> _REQUIREMENT_
Would you transcribe all of the data exactly, down to the last character?

> _DATA UNDER STUDY_
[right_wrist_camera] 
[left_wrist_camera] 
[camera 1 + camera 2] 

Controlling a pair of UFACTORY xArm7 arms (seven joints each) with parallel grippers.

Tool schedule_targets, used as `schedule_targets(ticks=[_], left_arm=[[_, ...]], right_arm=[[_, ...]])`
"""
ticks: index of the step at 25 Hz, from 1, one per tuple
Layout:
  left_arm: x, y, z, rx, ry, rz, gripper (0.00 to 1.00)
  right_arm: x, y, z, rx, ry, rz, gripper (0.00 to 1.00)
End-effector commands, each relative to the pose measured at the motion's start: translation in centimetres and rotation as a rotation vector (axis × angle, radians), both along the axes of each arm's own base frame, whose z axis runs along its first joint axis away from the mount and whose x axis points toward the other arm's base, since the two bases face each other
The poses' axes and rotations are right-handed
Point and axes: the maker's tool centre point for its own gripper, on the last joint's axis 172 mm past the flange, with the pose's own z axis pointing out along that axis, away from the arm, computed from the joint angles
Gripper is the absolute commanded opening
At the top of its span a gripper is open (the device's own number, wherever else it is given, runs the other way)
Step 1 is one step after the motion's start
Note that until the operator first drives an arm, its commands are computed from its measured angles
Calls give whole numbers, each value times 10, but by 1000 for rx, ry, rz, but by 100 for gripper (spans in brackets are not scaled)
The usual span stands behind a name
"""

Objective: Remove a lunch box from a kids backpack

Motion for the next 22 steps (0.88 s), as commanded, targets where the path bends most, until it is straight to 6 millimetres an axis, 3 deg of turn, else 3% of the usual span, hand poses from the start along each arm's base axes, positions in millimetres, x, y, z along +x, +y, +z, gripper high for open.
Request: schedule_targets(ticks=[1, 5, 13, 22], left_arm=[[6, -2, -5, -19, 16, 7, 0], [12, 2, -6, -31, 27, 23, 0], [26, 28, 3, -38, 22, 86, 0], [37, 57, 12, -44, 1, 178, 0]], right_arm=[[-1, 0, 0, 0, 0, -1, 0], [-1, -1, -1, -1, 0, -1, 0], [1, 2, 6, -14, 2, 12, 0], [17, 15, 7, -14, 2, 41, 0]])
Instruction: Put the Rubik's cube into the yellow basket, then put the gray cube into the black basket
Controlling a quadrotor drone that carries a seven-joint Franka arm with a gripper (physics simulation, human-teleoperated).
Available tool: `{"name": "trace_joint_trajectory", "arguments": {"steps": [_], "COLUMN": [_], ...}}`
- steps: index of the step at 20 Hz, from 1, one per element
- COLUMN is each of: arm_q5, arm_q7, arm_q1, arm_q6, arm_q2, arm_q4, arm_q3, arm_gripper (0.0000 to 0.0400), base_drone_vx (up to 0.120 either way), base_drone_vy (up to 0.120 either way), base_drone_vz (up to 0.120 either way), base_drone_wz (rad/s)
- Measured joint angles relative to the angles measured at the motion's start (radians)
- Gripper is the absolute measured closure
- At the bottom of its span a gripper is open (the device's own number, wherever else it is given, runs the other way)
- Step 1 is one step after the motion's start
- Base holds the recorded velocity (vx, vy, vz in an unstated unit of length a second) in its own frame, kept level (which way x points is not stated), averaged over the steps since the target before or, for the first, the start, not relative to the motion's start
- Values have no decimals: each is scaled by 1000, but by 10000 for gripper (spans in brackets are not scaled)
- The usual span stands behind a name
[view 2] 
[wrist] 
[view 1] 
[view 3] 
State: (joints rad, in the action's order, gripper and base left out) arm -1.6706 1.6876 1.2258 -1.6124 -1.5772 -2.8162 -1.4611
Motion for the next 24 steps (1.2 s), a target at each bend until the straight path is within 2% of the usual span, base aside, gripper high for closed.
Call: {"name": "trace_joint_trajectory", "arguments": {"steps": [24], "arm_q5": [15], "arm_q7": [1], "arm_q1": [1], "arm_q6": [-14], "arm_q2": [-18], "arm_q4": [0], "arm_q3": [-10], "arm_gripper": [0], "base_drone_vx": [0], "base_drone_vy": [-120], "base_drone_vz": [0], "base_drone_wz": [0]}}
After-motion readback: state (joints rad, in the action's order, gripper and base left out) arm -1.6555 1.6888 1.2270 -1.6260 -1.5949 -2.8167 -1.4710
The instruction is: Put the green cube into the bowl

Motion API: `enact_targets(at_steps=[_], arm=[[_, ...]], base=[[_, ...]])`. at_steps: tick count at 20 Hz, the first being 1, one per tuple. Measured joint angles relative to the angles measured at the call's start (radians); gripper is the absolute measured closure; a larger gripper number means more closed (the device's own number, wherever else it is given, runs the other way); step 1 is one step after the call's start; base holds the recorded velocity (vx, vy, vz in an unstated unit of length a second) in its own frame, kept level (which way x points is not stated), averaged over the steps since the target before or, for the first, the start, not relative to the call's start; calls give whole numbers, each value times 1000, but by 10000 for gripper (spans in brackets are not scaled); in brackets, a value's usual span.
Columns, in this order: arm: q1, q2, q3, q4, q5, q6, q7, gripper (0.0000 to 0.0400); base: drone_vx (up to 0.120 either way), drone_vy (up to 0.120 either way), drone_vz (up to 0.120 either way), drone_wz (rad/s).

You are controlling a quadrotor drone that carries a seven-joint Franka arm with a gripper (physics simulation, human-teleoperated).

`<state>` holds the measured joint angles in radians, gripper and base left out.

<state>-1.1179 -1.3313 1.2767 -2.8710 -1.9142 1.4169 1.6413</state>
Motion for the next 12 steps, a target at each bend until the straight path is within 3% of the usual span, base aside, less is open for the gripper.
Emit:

> _THE ANSWER_
[right_wrist_camera] 
[left_wrist_camera] 
[camera 1 + camera 2] 

Controlling a pair of UFACTORY xArm7 arms (seven joints each) with parallel grippers.

Tool schedule_targets, used as `schedule_targets(ticks=[_], left_arm=[[_, ...]], right_arm=[[_, ...]])`
"""
ticks: index of the step at 25 Hz, from 1, one per tuple
Layout:
  left_arm: x, y, z, rx, ry, rz, gripper (0.00 to 1.00)
  right_arm: x, y, z, rx, ry, rz, gripper (0.00 to 1.00)
End-effector commands, each relative to the pose measured at the motion's start: translation in centimetres and rotation as a rotation vector (axis × angle, radians), both along the axes of each arm's own base frame, whose z axis runs along its first joint axis away from the mount and whose x axis points toward the other arm's base, since the two bases face each other
The poses' axes and rotations are right-handed
Point and axes: the maker's tool centre point for its own gripper, on the last joint's axis 172 mm past the flange, with the pose's own z axis pointing out along that axis, away from the arm, computed from the joint angles
Gripper is the absolute commanded opening
At the top of its span a gripper is open (the device's own number, wherever else it is given, runs the other way)
Step 1 is one step after the motion's start
Note that until the operator first drives an arm, its commands are computed from its measured angles
Calls give whole numbers, each value times 10, but by 1000 for rx, ry, rz, but by 100 for gripper (spans in brackets are not scaled)
The usual span stands behind a name
"""

Objective: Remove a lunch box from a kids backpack

Motion for the next 22 steps (0.88 s), as commanded, targets where the path bends most, until it is straight to 6 millimetres an axis, 3 deg of turn, else 3% of the usual span, hand poses from the start along each arm's base axes, positions in millimetres, x, y, z along +x, +y, +z, gripper high for open.
Request: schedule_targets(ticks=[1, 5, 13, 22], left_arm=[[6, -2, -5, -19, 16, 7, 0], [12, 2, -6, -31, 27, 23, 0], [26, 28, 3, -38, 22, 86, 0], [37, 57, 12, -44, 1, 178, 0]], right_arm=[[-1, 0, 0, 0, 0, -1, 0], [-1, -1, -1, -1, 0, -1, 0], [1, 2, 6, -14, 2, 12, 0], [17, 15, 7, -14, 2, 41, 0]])
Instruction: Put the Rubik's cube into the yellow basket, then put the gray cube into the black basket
Controlling a quadrotor drone that carries a seven-joint Franka arm with a gripper (physics simulation, human-teleoperated).
Available tool: `{"name": "trace_joint_trajectory", "arguments": {"steps": [_], "COLUMN": [_], ...}}`
- steps: index of the step at 20 Hz, from 1, one per element
- COLUMN is each of: arm_q5, arm_q7, arm_q1, arm_q6, arm_q2, arm_q4, arm_q3, arm_gripper (0.0000 to 0.0400), base_drone_vx (up to 0.120 either way), base_drone_vy (up to 0.120 either way), base_drone_vz (up to 0.120 either way), base_drone_wz (rad/s)
- Measured joint angles relative to the angles measured at the motion's start (radians)
- Gripper is the absolute measured closure
- At the bottom of its span a gripper is open (the device's own number, wherever else it is given, runs the other way)
- Step 1 is one step after the motion's start
- Base holds the recorded velocity (vx, vy, vz in an unstated unit of length a second) in its own frame, kept level (which way x points is not stated), averaged over the steps since the target before or, for the first, the start, not relative to the motion's start
- Values have no decimals: each is scaled by 1000, but by 10000 for gripper (spans in brackets are not scaled)
- The usual span stands behind a name
[view 2] 
[wrist] 
[view 1] 
[view 3] 
State: (joints rad, in the action's order, gripper and base left out) arm -1.6706 1.6876 1.2258 -1.6124 -1.5772 -2.8162 -1.4611
Motion for the next 24 steps (1.2 s), a target at each bend until the straight path is within 2% of the usual span, base aside, gripper high for closed.
Call: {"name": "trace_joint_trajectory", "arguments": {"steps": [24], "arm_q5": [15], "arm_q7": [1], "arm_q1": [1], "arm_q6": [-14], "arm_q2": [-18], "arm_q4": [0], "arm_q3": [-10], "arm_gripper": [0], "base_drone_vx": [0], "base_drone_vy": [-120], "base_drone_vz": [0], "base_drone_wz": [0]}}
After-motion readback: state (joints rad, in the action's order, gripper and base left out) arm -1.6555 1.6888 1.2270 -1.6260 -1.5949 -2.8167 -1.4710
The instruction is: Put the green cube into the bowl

Motion API: `enact_targets(at_steps=[_], arm=[[_, ...]], base=[[_, ...]])`. at_steps: tick count at 20 Hz, the first being 1, one per tuple. Measured joint angles relative to the angles measured at the call's start (radians); gripper is the absolute measured closure; a larger gripper number means more closed (the device's own number, wherever else it is given, runs the other way); step 1 is one step after the call's start; base holds the recorded velocity (vx, vy, vz in an unstated unit of length a second) in its own frame, kept level (which way x points is not stated), averaged over the steps since the target before or, for the first, the start, not relative to the call's start; calls give whole numbers, each value times 1000, but by 10000 for gripper (spans in brackets are not scaled); in brackets, a value's usual span.
Columns, in this order: arm: q1, q2, q3, q4, q5, q6, q7, gripper (0.0000 to 0.0400); base: drone_vx (up to 0.120 either way), drone_vy (up to 0.120 either way), drone_vz (up to 0.120 either way), drone_wz (rad/s).

You are controlling a quadrotor drone that carries a seven-joint Franka arm with a gripper (physics simulation, human-teleoperated).

`<state>` holds the measured joint angles in radians, gripper and base left out.

<state>-1.1179 -1.3313 1.2767 -2.8710 -1.9142 1.4169 1.6413</state>
Motion for the next 12 steps, a target at each bend until the straight path is within 3% of the usual span, base aside, less is open for the gripper.
Emit:

The answer requires no additions.